“If you’ve ever tried to slam the brakes on your breathing, it’s pretty hard to do,” says McCann. “One of the ways you can change the rhythm of your breathing is to slow the exhale. It takes some practice, but if you slow the exhale, the inhale will take care of itself. It’s one way to go from a rapid in-and-out to slower breathing.”
Be mindful. Being fully aware of the challenges around you is an important step in managing any stressful situation. About 30 seconds before she gets to the shooting range, Egan looks at the wind flags and thinks about how she might adjust. She begins to slow her breathing. She gets to the range and positions herself on the mat, eyeing her targets.
“The next 15 seconds are the ones where I have to be extremely mindful,” she says. “I have this task I’ve done thousands of times that I’m trying to repeat. I know that I’m going to have distractions. The person next to me hit all of the targets. The fans are screaming. The person on the loudspeaker says, ‘Here’s Clare Egan from the U.S.A. Let’s see if she can hold it together.’”
Mindfulness practices have taught her to accept the distractions.
“For shooting, you need to remove any kind of emotion from what you’re doing,” she says. “There’s my target, here’s my trigger, this is my process, now I’m going to make the shot.”
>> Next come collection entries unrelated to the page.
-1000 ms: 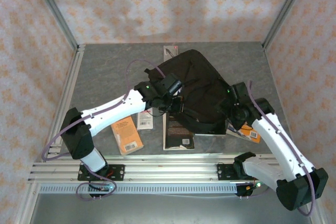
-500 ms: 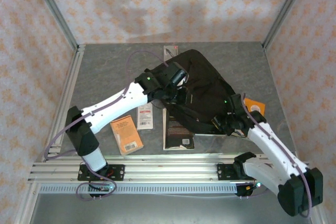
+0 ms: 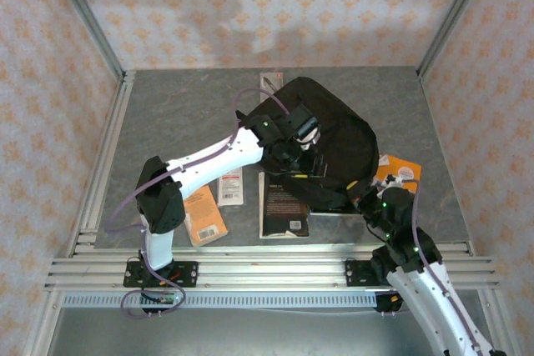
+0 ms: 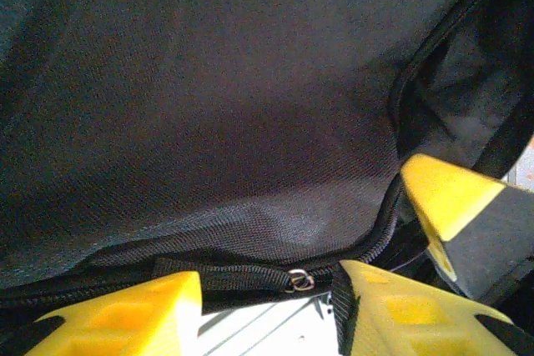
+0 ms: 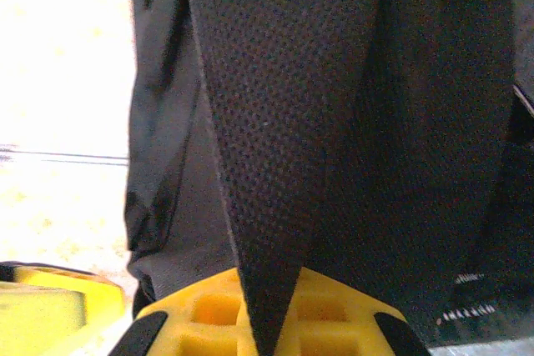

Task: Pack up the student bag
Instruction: Unzip the student bag at the top-right of the table.

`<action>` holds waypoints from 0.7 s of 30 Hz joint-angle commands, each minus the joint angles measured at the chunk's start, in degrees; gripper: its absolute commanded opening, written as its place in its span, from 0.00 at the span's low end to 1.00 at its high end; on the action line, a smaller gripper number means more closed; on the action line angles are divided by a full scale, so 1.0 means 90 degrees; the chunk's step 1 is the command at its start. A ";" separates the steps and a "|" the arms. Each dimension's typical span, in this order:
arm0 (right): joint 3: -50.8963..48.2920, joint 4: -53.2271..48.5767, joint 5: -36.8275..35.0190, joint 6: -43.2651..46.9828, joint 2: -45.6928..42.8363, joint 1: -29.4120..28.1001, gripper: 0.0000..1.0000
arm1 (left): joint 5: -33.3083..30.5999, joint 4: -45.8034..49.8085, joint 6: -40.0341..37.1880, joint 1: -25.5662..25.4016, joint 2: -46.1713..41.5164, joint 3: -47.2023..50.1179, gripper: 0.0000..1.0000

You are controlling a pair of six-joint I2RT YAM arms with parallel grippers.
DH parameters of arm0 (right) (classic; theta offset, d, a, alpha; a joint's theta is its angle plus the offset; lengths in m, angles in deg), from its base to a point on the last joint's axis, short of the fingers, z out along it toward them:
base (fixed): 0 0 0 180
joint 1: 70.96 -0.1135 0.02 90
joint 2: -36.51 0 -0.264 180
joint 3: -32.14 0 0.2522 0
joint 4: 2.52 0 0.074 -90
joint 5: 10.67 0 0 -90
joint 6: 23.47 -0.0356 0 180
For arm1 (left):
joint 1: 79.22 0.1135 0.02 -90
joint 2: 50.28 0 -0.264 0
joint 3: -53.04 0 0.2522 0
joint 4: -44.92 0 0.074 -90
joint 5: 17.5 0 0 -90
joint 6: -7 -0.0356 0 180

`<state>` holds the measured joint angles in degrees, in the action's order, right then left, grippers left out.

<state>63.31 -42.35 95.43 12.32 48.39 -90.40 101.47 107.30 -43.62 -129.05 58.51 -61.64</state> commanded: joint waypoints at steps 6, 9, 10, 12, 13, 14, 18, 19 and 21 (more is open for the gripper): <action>-0.0200 0.1154 0.0404 0.0442 -0.0238 -0.0021 0.00 | 0.0293 0.0128 -0.0487 -0.0074 -0.0267 0.0185 0.48; -0.0212 0.1261 0.0428 0.0467 -0.0253 -0.0017 0.00 | 0.0014 0.0453 -0.0904 -0.0106 -0.0285 0.0121 0.52; -0.0188 0.1183 0.0341 0.0459 -0.0251 -0.0010 0.00 | -0.0006 0.0503 -0.0937 -0.0104 -0.0323 0.0204 0.52; -0.0193 0.1138 0.0282 0.0424 -0.0247 -0.0016 0.00 | 0.0047 0.0470 -0.1186 -0.0104 -0.0464 0.0485 0.52; -0.0187 0.1137 0.0285 0.0401 -0.0243 -0.0017 0.00 | 0.0052 0.0403 -0.1180 -0.0108 -0.0545 0.0663 0.52; -0.0196 0.1136 0.0294 0.0381 -0.0238 -0.0014 0.00 | 0.0067 0.0324 -0.1157 -0.0109 -0.0607 0.0833 0.52; -0.0208 0.1130 0.0371 0.0365 -0.0239 -0.0011 0.00 | 0.0135 0.0149 -0.1068 -0.0138 -0.0657 0.1155 0.52; -0.0201 0.1120 0.0388 0.0386 -0.0237 -0.0013 0.00 | 0.0140 0.0084 -0.1089 -0.0164 -0.0671 0.1214 0.53; -0.0211 0.1121 0.0385 0.0372 -0.0242 -0.0016 0.00 | 0.0047 -0.0022 -0.1190 -0.0223 -0.0727 0.1358 0.54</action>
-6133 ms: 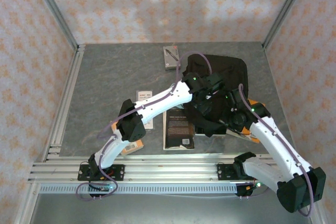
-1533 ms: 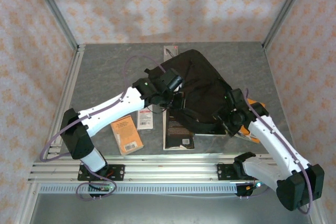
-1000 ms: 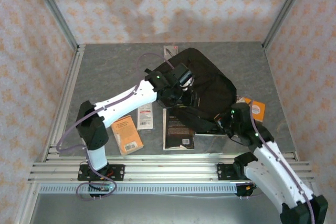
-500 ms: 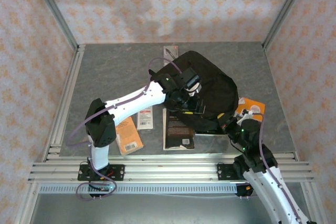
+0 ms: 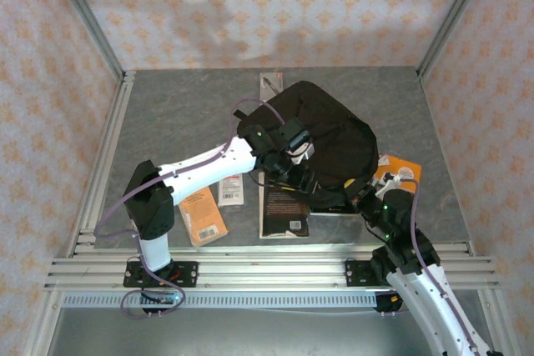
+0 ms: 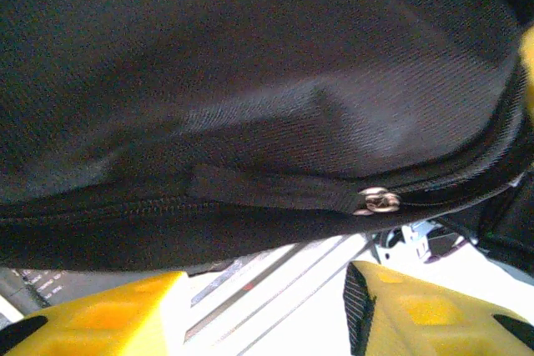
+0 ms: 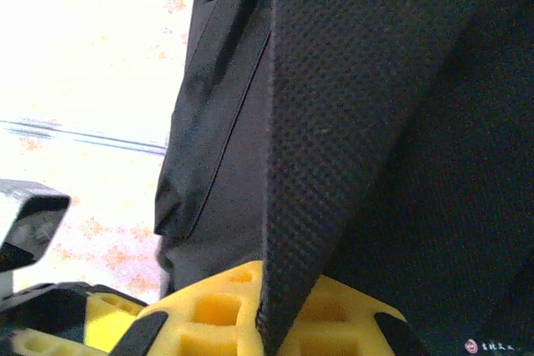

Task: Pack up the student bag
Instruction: Unzip the student bag at the top-right of the table.

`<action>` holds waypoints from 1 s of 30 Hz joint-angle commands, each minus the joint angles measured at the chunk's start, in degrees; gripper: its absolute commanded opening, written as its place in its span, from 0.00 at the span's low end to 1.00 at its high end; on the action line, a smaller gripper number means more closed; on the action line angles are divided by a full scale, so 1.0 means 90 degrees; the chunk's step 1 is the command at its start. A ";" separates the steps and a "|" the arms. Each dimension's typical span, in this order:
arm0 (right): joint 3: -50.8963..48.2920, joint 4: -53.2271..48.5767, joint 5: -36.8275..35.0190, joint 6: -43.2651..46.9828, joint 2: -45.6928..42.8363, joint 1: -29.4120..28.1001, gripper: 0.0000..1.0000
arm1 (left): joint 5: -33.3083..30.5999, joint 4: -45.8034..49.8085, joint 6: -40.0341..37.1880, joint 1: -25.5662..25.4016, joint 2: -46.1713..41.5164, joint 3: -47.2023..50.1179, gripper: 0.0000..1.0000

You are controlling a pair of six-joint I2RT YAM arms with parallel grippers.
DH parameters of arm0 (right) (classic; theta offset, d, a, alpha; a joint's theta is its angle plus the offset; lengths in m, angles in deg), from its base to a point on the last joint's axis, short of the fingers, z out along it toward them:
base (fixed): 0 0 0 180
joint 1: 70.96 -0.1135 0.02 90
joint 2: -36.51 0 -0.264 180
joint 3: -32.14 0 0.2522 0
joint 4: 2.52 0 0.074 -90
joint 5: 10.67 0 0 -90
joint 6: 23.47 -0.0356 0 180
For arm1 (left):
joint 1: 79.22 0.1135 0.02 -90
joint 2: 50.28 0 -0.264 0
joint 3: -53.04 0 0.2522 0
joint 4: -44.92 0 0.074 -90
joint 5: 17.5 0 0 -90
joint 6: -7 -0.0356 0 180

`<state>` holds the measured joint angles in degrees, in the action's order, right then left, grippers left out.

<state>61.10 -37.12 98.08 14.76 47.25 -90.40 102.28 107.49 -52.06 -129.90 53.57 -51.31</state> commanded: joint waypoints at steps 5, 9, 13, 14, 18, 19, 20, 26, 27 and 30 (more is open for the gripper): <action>-0.0012 0.0715 0.0202 0.0071 -0.0086 -0.0013 0.00 | 0.0040 -0.0456 -0.0442 -0.0170 -0.0367 0.0774 0.43; 0.0001 0.0638 0.0282 0.0236 -0.0053 -0.0022 0.00 | 0.0051 -0.0742 -0.0364 -0.0146 -0.0826 0.1110 0.28; 0.0056 0.0535 0.0424 0.0510 -0.0003 -0.0026 0.00 | 0.0005 -0.1020 -0.0079 0.0024 -0.1470 0.1237 0.17; 0.0083 0.0519 0.0454 0.0605 0.0017 -0.0020 0.00 | -0.0024 -0.1063 0.0269 0.0122 -0.1598 0.1220 0.16; 0.0175 0.0557 0.0612 0.0991 0.0238 -0.0047 0.00 | -0.0088 -0.0792 0.1304 0.0452 -0.1596 0.0746 0.38; 0.0195 0.0603 0.0667 0.1092 0.0333 -0.0076 0.00 | -0.0070 -0.0649 0.1540 0.0466 -0.1464 0.0526 0.44; 0.0261 0.0602 0.0679 0.1216 0.0452 -0.0109 0.00 | 0.0008 -0.0539 0.1745 0.0473 -0.1285 0.0301 0.47; 0.0450 0.0657 0.0494 0.1582 0.0824 -0.0237 0.00 | 0.0205 0.0203 0.1937 0.0415 -0.0292 -0.0954 0.53; 0.0449 0.0705 0.0489 0.1577 0.0837 -0.0243 0.00 | 0.0166 0.0266 0.1745 0.0390 -0.0214 -0.1110 0.53; 0.0395 0.0782 0.0478 0.1519 0.0874 -0.0279 0.00 | -0.0006 0.0687 0.0826 0.0269 0.0116 -0.1808 0.53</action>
<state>62.65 -34.35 101.68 26.61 55.16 -92.20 103.33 107.71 -38.24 -126.29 53.68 -62.10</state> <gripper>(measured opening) 0.049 0.531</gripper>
Focus on the task, not the results. One of the most vulnerable moments is when a biathlete has hit four targets and is about to take the last shot. “‘If I hit this, I’ll win the gold medal’ — as soon as you have that thought, you’re definitely going to miss it,” Egan says. “That extra push or desire to win is not only not helpful, it’s counterproductive. You have to eliminate that from your mind and focus on the task.
Just ask Martin Fourcade, the world’s top biathlete, who missed the shot that would have guaranteed him the gold medal in the final round of shooting in the 15-kilometer mass start race on Sunday. Being Fourcade, he won anyway in a photo finish, but hitting one more target would have made his triumph a whole lot easier.
Egan says her strategy is to replace goal-oriented thoughts (“I have to hit this last shot”) with cue words that help her focus on the things that will get the job done. Words like form, breathing, trigger and follow-through. “You have to eliminate all of that noise in your mind,” Egan says. “I have to use some kind of process-oriented word about how to shoot well.”
“Even if you’ve only done mini-golf, you can understand the concept of following through,” she says.
Compete against yourself, nobody else. “If you’ve ever been to a biathlon race, you get to the last shooting stage and so many people are missing — the pressure is on,” Egan says. “Even the best athletes in the world are subject to the last-stage meltdowns.”
The key to biathlon is focusing on your own process and tasks and not being distracted by the potential outcome or how others are performing. “I think that is a principle that applies to really everything,” Egan says. “I think such a big part of this is focusing on what you are doing. You have to let go of how everyone else is doing, and focus on your own work.”
“If you can do that,” she adds, “you’re going to have a performance you can be proud of, whether it’s giving a presentation at work or a piano recital or biathlon.”